Published online Sep 28, 2007. doi: 10.3748/wjg.v13.i36.4903
Revised: June 15, 2007
Accepted: June 18, 2007
Published online: September 28, 2007
AIM: To study the outcomes of patients with compensated hepatitis C virus-related cirrhosis.
METHODS: Twenty-four grade A5 and 11 grade A6 of Child-Pugh classification cirrhotic patients with active virus replication, treated for a mean period of 31.3 ± 5.1 mo with moderate doses of interferon-alpha and ribavirin, were compared to a cohort of 36 patients with similar characteristics, without antiviral treatment.

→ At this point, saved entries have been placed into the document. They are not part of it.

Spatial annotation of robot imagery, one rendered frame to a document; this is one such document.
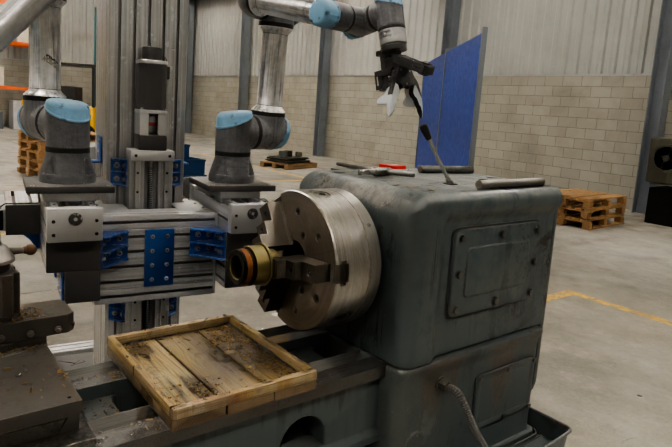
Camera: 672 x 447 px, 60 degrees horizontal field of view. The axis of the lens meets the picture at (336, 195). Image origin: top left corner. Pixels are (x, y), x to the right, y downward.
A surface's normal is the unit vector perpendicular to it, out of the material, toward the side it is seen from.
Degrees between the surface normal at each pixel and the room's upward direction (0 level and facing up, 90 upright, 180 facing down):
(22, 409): 0
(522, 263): 90
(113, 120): 90
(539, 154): 90
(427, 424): 90
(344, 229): 53
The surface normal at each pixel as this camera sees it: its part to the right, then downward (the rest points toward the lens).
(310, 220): -0.79, 0.04
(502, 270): 0.62, 0.15
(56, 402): 0.07, -0.99
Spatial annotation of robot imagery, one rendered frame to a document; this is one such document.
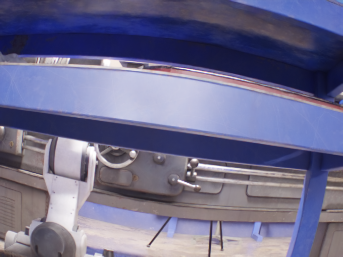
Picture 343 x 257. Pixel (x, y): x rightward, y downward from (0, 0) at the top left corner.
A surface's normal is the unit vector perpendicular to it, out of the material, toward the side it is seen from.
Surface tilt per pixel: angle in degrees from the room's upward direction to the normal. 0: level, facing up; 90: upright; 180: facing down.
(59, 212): 48
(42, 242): 76
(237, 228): 90
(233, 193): 90
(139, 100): 90
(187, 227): 90
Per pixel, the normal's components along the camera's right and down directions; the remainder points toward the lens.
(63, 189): 0.15, -0.71
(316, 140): -0.04, -0.10
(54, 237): 0.26, -0.52

Salivary caffeine concentration, a liver test of microsomal function, was determined at the starting and thrice in course of therapy after a mean period of 11 ± 1.6 mo, meanwhile the resistive index of splenic artery at ultra sound Doppler, an indirect index of portal hypertension, was only measured at the beginning and the end of study.

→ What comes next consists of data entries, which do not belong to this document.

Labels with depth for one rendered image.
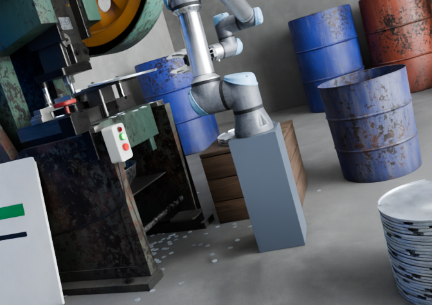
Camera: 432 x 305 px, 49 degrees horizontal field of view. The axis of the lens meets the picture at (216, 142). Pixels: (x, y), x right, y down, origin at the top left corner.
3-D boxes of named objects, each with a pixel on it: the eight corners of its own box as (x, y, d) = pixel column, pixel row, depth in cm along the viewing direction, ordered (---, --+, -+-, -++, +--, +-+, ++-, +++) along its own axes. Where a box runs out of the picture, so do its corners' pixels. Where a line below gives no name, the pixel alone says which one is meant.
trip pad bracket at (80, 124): (103, 157, 175) (86, 107, 171) (87, 166, 166) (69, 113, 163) (90, 161, 177) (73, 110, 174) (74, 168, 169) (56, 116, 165)
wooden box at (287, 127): (308, 182, 247) (292, 119, 241) (301, 210, 212) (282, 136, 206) (236, 195, 260) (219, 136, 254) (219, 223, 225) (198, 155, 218)
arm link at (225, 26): (237, 9, 213) (243, 33, 215) (215, 17, 217) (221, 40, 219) (232, 9, 206) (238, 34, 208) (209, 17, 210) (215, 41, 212)
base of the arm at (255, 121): (275, 123, 185) (269, 98, 183) (271, 131, 170) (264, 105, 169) (238, 132, 189) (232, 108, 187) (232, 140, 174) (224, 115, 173)
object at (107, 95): (146, 104, 201) (136, 73, 198) (128, 111, 188) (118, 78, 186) (100, 116, 211) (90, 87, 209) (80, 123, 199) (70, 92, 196)
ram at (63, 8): (97, 59, 204) (75, -9, 199) (75, 64, 191) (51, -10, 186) (67, 69, 211) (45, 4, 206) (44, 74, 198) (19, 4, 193)
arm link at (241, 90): (258, 106, 170) (249, 69, 168) (224, 114, 175) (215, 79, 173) (266, 100, 181) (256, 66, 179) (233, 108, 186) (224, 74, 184)
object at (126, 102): (136, 105, 221) (132, 93, 220) (76, 129, 181) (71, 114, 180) (87, 118, 233) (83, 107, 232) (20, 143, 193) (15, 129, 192)
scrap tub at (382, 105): (425, 149, 246) (406, 60, 237) (428, 176, 208) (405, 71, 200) (344, 162, 264) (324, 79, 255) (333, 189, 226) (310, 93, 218)
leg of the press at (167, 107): (214, 219, 234) (161, 40, 218) (206, 229, 224) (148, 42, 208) (73, 237, 273) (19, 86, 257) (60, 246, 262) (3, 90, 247)
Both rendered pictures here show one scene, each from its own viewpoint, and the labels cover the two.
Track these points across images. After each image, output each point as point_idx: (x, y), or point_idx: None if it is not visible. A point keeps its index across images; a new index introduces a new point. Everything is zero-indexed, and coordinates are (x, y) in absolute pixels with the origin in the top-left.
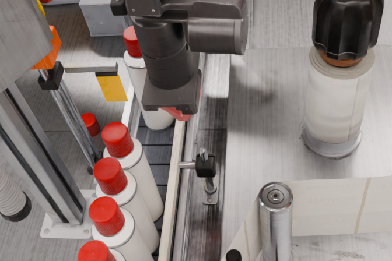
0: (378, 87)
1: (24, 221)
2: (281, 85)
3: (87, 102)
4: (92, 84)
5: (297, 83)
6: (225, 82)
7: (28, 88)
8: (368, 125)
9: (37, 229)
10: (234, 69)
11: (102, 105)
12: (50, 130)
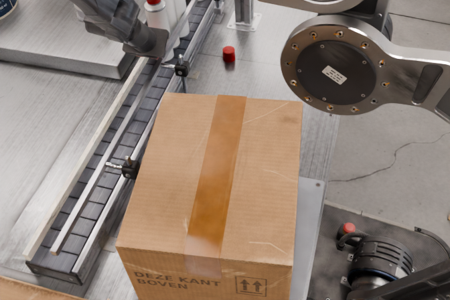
0: (50, 29)
1: (271, 21)
2: (100, 39)
3: (230, 76)
4: (225, 88)
5: (90, 38)
6: (130, 71)
7: (276, 94)
8: (71, 13)
9: (264, 17)
10: (122, 53)
11: (219, 71)
12: (258, 63)
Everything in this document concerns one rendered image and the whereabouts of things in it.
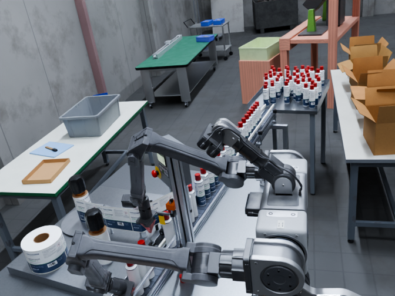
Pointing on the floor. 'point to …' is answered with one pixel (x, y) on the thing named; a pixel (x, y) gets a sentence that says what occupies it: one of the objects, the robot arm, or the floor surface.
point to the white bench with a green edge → (82, 158)
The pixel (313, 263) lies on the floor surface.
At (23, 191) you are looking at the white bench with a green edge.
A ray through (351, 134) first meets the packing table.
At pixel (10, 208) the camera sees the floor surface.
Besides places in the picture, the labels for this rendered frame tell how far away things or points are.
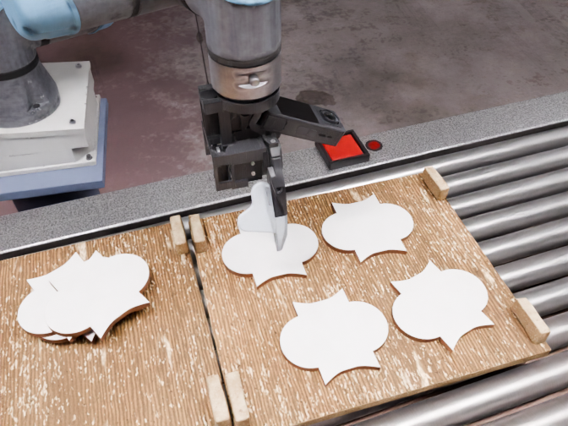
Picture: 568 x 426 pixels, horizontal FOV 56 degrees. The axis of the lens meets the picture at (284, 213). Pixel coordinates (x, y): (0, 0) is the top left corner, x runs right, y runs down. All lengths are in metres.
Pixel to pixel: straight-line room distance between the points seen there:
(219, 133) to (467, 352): 0.41
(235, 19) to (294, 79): 2.35
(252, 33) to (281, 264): 0.36
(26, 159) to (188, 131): 1.53
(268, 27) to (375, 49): 2.64
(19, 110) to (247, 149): 0.54
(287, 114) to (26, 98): 0.56
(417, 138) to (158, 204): 0.49
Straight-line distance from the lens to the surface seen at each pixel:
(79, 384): 0.73
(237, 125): 0.61
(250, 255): 0.78
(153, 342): 0.73
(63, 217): 0.94
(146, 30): 3.40
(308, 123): 0.62
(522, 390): 0.76
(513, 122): 1.14
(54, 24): 0.55
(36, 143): 1.07
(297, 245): 0.79
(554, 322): 0.83
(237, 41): 0.53
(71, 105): 1.10
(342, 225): 0.82
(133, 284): 0.74
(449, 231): 0.86
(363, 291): 0.76
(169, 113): 2.68
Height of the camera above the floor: 1.55
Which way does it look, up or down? 47 degrees down
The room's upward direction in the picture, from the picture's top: straight up

RESULTS: Eight out of the 24 A5- (33.3%) and 5 out of the 11 A6- (45.45%) treated-cirrhotic patients showed a significant improvement in the total overnight salivary caffeine assessment. A reduction up to 20% of the resistive index of splenic artery was obtained in 3 out of the 8 A5- (37.5%) and in 2 out of the 5 A6- (40%) cirrhotic patients with an improved liver function, which showed a clear tendency to decrease at the end of therapy. The hepatitis C virus clearance was achieved in 3 out of the 24 (12.5%) A5- and 1 out of the 11 (0.091%) A6-patients after a median period of 8.5 mo combined therapy. In the cohort of non-treated cirrhotic patients, not only the considered parameters remained unchanged, but 3 patients (8.3%) had a worsening of the Child-Pugh score (P = 0.001).
CONCLUSION: A prolonged antiviral therapy with moderate dosages of interferon-alpha and ribavirin shows a trend to stable liver function or to ameliorate the residual liver function, the entity of portal hypertension and the compensation status at acceptable costs.